Les intrigues des Etats tiers

Le rôle de l'Allemagne et du Japon

L'Allemagne, bien qu'ayant perdu toutes ses colonies après la Première Guerre mondiale fut un acteur influent dans le processus de décolonisation. En participant à la surenchère internationale que ces pays durent subir pendant la Seconde Guerre mondiale. Le régime nazi tenta grâce à la radio de saper le moral et de créer des révoltes dans les colonies. Elle tenta de se rapprocher des pays dominés par les alliés afin d'obtenir des matières premières, et devint de cette manière amie des colonies. Cette démarche participa au processus de décolonisation, car en proposant plus que les métropoles, l'Allemagne provoqua une autoréflexion sur la situation dans les colonies. Le Japon fit de même dans le sud-est asiatique en soutenant les autonomistes locaux contre les Hollandais (Indes néerlandaise), les États-Unis (Philippines), l'Angleterre (Malaisie et Birmanie) et la France (Viêt-Nam, Cambodge, Laos et Siam).

Le rôle de l'Union soviétique

Avec la conférence de Bakou, en 1920 déjà, les Soviétiques s'intéressèrent activement aux problèmes de la décolonisation: Ils assimilaient les colonisés au prolétariat, ceux-ci étaient donc à libérer. Leur propagande portait, parce qu'ils apparaissaient comme sincères: après tout, ils avaient eux-mêmes donné l'exemple en effectuant leur propre décolonisation par la voie de l'autonomie interne, alors que d'autres pays colonisateurs comme la France en étaient bien loin. Leur appui à la décolonisation ne fut cependant pas illimité après la mort de Lénine. En effet, deux thèses s'opposèrent alors, celle de Staline, pour une consolidation de l'État soviétique, et celle de Trotsky pour une priorité à l'internationalisme. C'est Staline qui l'avait emporté, et avait dès lors concentré ses efforts sur l'Europe.

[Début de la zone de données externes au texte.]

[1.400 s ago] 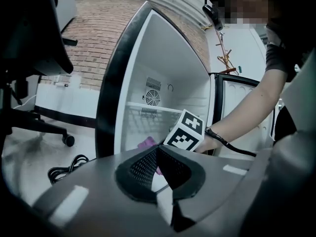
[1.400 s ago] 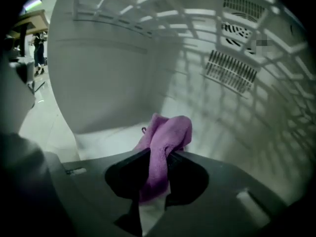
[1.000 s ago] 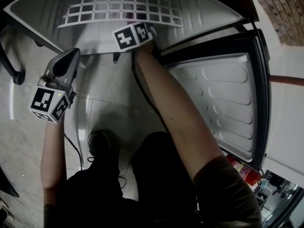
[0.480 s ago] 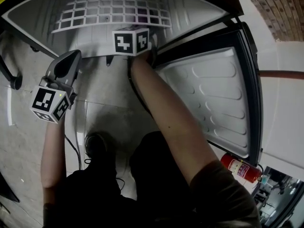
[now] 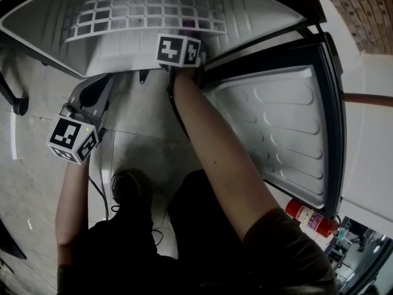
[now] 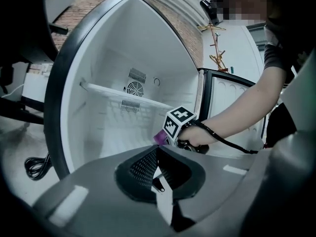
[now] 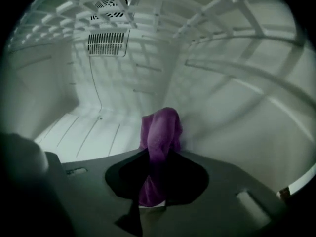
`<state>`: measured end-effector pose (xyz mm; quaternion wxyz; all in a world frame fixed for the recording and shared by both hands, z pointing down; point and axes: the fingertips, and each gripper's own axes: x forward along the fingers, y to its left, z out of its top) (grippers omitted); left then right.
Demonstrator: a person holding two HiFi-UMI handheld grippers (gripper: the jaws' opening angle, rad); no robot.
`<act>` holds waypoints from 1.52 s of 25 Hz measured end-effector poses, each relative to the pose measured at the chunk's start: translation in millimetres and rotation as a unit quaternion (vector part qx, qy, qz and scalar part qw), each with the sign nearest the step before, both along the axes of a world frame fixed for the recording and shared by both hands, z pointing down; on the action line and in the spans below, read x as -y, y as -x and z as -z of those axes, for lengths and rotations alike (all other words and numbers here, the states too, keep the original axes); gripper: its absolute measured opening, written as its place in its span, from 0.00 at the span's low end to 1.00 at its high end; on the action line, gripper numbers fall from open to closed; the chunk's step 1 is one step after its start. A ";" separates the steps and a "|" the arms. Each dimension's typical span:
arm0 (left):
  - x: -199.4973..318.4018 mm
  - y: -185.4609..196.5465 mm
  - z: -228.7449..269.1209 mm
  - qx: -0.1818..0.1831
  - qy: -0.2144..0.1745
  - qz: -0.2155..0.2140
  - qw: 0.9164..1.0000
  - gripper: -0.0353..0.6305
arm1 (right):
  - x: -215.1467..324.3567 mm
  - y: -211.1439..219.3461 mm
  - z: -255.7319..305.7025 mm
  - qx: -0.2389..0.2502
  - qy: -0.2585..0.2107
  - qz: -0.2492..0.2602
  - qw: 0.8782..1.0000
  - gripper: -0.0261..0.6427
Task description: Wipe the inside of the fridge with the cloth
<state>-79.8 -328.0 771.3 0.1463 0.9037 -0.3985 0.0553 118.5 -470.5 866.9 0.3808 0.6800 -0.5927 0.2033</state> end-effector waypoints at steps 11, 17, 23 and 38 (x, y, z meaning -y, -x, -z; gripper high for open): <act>3.9 8.3 -19.5 -0.001 0.021 0.005 1.000 0.08 | -13.7 63.3 -7.0 0.053 -0.035 0.108 0.992 0.15; -0.2 23.3 -2.9 -0.012 0.021 0.037 0.999 0.08 | -39.0 109.8 3.3 0.102 -0.047 0.152 0.982 0.15; -24.3 42.4 38.7 -0.018 0.047 0.076 0.996 0.08 | -93.0 135.2 32.7 0.143 -0.030 0.196 0.970 0.15; -116.5 6.5 223.9 0.003 0.110 0.066 0.992 0.08 | -231.1 104.2 226.2 0.244 0.023 0.197 0.949 0.15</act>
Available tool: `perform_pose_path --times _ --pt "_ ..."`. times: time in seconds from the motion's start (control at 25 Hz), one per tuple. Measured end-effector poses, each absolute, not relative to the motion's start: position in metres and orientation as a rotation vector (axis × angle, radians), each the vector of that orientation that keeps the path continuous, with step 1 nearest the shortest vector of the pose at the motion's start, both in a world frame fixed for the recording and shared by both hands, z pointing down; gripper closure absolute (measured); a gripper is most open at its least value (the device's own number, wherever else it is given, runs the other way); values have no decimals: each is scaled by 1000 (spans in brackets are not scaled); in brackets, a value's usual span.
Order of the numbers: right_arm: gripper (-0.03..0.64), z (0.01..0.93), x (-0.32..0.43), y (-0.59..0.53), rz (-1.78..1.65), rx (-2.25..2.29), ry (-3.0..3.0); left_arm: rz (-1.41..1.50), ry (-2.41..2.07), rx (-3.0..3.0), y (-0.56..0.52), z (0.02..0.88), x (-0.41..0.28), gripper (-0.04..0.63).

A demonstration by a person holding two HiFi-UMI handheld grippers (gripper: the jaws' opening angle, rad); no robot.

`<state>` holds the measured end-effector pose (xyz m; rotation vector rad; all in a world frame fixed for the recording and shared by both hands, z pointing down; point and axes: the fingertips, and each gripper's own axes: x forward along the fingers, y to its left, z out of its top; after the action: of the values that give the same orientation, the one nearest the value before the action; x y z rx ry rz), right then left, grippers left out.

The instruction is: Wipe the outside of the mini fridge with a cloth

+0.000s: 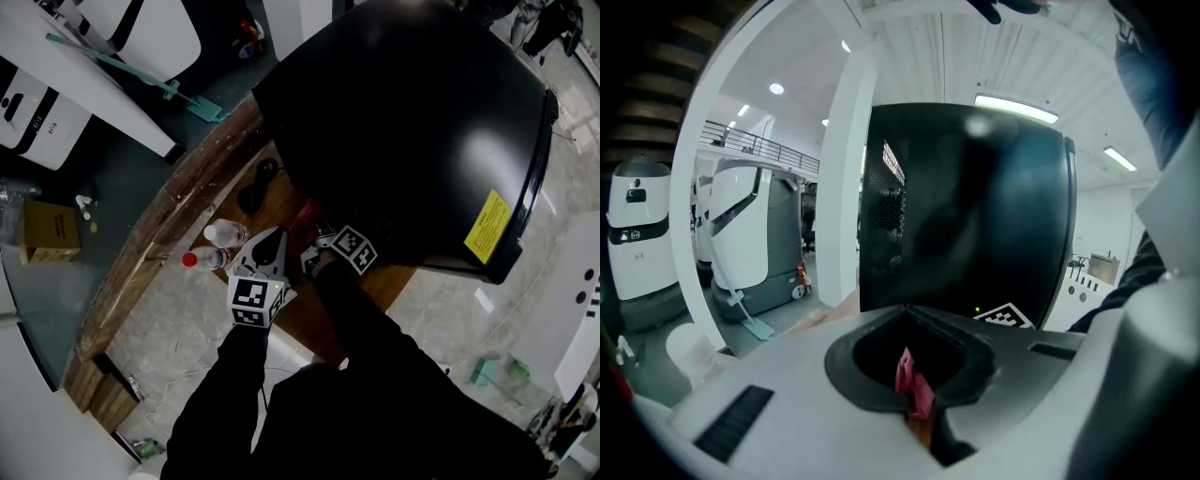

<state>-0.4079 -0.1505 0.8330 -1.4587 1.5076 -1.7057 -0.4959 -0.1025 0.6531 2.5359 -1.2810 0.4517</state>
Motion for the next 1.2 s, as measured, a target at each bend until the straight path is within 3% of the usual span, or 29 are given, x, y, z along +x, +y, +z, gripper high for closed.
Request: perform_pose_path --times 0.16,0.36,0.8,1.2 --pt "568 806 -419 -141 -1637 -1427 1727 410 -1281 2582 -95 626 -498 591" --pt "568 698 -432 -97 -1509 -1277 1956 348 -1265 2708 -64 570 -485 591" --pt "568 461 -361 -33 -1142 -1185 2009 41 -1089 2896 -17 416 -427 591" --pt "568 444 -302 -32 -1237 -1157 1720 3 -974 2942 -10 395 -387 591"
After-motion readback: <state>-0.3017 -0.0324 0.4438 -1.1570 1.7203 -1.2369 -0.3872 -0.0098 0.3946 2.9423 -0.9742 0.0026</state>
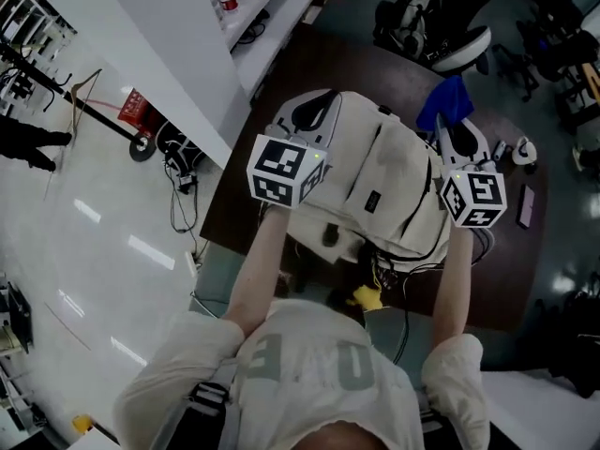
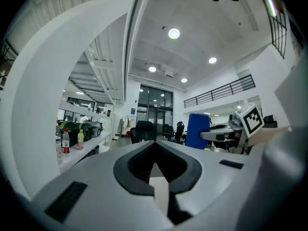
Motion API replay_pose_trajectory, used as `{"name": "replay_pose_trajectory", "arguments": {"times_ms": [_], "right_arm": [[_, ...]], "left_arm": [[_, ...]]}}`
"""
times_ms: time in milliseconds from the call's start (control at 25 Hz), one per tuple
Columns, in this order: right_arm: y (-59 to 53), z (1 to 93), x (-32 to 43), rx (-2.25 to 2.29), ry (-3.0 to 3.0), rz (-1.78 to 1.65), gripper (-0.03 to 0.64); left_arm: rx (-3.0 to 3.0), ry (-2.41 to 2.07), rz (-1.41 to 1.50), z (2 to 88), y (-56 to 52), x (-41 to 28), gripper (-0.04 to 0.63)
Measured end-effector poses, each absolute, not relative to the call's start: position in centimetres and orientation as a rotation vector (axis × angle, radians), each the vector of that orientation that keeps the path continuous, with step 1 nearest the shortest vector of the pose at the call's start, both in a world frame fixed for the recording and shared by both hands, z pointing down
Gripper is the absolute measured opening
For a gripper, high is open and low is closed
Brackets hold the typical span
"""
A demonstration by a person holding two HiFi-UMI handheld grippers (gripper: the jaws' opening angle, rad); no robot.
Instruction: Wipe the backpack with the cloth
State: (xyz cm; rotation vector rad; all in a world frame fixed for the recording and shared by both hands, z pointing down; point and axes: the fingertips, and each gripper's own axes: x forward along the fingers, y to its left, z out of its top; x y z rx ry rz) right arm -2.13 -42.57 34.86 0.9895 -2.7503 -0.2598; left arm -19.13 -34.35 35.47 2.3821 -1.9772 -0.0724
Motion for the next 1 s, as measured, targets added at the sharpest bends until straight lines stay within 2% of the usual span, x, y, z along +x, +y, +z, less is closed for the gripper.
{"name": "replay_pose_trajectory", "arguments": {"times_ms": [400, 680, 1000], "right_arm": [[-32.5, 31.7, -9.0, 1.081, -2.858, -0.018, 0.043], [-28.9, 31.5, -15.1, 1.059, -2.863, -0.036, 0.043], [-31.6, 33.4, -25.9, 1.334, -2.802, 0.155, 0.043]], "left_arm": [[2.385, -1.918, -0.203, 34.1, -26.6, -24.0, 0.003], [2.395, -1.873, -0.288, 34.7, -25.7, -28.1, 0.003], [2.560, -1.636, -0.222, 36.1, -27.9, -35.4, 0.003]]}}
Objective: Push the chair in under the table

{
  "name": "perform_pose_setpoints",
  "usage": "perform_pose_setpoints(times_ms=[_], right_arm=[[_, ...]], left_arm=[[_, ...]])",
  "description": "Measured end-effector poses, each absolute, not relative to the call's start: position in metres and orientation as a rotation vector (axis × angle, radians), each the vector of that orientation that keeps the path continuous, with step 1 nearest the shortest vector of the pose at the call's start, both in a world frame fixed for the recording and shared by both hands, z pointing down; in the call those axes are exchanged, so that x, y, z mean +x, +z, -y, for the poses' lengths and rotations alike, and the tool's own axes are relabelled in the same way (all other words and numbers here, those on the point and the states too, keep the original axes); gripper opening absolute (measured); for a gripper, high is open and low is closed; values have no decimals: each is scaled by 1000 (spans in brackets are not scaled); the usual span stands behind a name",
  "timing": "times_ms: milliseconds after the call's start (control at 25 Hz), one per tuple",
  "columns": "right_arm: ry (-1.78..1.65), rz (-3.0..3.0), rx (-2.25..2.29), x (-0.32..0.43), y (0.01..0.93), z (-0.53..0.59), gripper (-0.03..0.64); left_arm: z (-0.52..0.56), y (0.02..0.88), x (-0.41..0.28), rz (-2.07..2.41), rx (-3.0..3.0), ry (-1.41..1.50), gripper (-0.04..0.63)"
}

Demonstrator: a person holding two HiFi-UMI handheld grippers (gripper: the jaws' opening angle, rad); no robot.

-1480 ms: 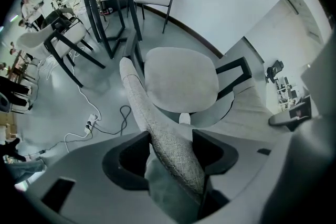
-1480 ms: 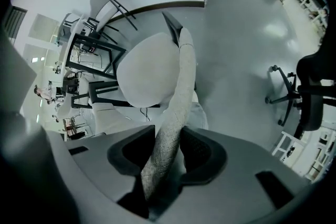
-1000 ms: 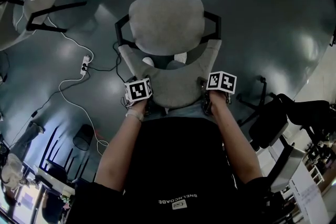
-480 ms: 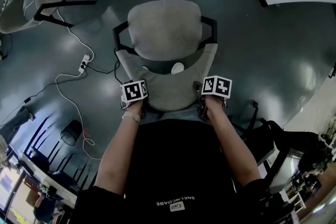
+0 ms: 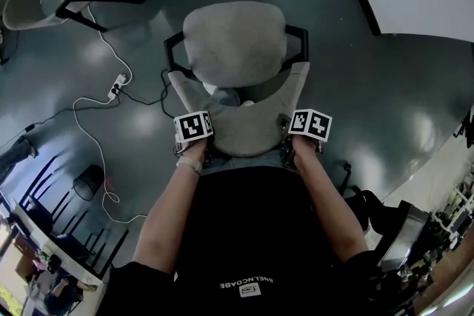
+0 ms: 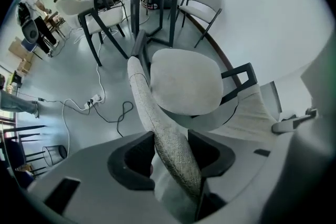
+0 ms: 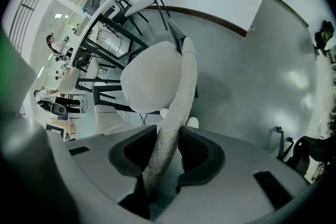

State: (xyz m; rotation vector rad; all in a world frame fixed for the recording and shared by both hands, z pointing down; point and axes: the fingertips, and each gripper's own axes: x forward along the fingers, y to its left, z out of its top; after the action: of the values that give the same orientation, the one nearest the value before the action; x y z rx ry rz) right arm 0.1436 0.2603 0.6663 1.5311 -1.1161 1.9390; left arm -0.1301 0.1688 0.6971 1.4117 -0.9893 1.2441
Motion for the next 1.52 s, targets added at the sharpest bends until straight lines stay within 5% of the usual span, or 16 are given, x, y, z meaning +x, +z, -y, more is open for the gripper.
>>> perform_pose_setpoints(times_ms=[1520], right_arm=[[1746, 1224, 1447, 169, 653, -18, 130]], left_arm=[[18, 680, -121, 1119, 1270, 1012, 186]])
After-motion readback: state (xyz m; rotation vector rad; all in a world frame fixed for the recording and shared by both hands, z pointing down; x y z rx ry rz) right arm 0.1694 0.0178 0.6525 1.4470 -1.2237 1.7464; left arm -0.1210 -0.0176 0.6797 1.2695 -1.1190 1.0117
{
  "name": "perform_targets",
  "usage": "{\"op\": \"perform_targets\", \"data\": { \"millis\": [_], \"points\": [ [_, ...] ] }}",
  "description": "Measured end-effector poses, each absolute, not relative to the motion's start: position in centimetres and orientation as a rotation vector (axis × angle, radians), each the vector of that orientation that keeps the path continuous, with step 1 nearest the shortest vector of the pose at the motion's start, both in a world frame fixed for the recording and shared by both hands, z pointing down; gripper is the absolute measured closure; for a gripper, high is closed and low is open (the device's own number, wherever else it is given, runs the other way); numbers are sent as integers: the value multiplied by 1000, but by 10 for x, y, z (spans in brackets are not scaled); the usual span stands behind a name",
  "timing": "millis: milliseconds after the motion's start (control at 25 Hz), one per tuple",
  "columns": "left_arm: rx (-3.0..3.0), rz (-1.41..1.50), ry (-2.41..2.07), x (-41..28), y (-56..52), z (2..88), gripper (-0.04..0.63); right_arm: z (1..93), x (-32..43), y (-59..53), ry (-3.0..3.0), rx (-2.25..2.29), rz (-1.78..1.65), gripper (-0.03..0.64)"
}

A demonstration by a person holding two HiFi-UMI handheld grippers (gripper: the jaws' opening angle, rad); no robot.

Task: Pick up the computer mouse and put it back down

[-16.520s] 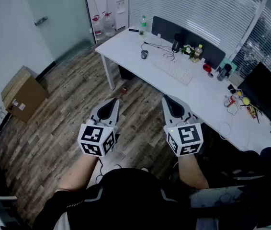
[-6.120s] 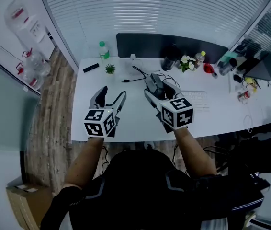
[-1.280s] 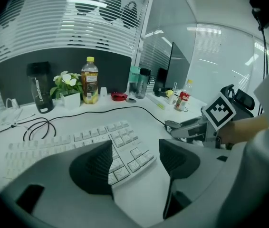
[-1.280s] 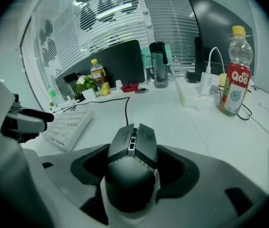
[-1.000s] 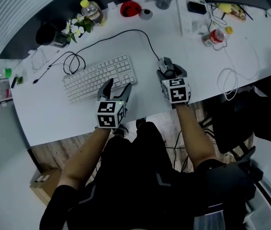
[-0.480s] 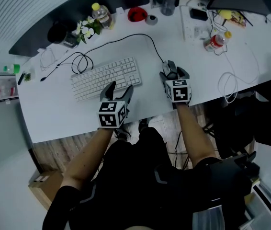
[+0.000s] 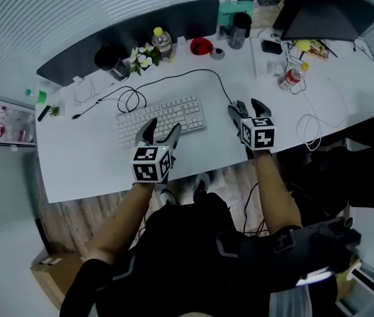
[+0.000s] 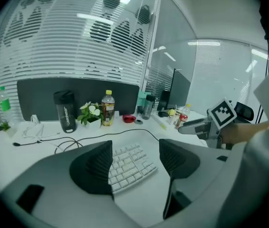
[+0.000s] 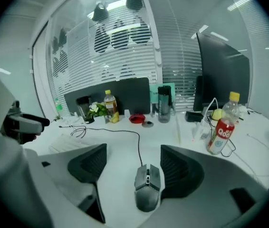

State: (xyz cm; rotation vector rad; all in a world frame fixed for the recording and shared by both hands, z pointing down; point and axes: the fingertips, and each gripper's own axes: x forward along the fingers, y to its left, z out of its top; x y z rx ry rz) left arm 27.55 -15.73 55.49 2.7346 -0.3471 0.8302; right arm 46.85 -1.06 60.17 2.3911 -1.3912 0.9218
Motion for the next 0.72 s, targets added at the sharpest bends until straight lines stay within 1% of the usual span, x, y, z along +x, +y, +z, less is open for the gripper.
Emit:
{"op": "perform_targets", "data": {
  "millis": [400,560,720],
  "points": [
    [2842,576,-295,215,-185,457,272,472,399,-34,-1547,2486,684,288],
    [2864,481,-174,187,-182,414,272,422,359,-41,-1603,2530,626,304],
    [2958,404,-168,155,-189,372,272,378,319,-48,-1646,2537,525,318]
  ]
}}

Ce fût surtout après la mort de Staline (5 mars 1953) que l'URSS commença à soutenir les indépendances, avec la guerre froide. L'URSS s'opposa alors dans les pays du tiers monde à l'action des Américains. Il y eût une surenchère incessante entre ces deux pays pour obtenir le plus large contrôle, et la plus grande influence possible dans ces pays.

Le rôle des États-Unis

Les États-Unis se disent clairement anti-colonialistes, avec par exemple Franklin Roosevelt. Symboliquement, Harry Truman lors de son discours sur l'état de l'Union de 1949 ouvrit l'ère du développement (par opposition au sous-développement caractéristique des pays colonisés) et prône l'aide. Après ce discours, le Congrès des États-Unis adoptera l'Act for international développement, et tant l'ONU que l'Europe créeront des institutions de coopération. Mais ce discours, s'il est porteur d'espoir, n'en est pas moins jugé par certains comme paternaliste. De plus, il ne s'adressait qu'aux peuples pacifiques, c'est-à-dire principalement aux pays non communistes.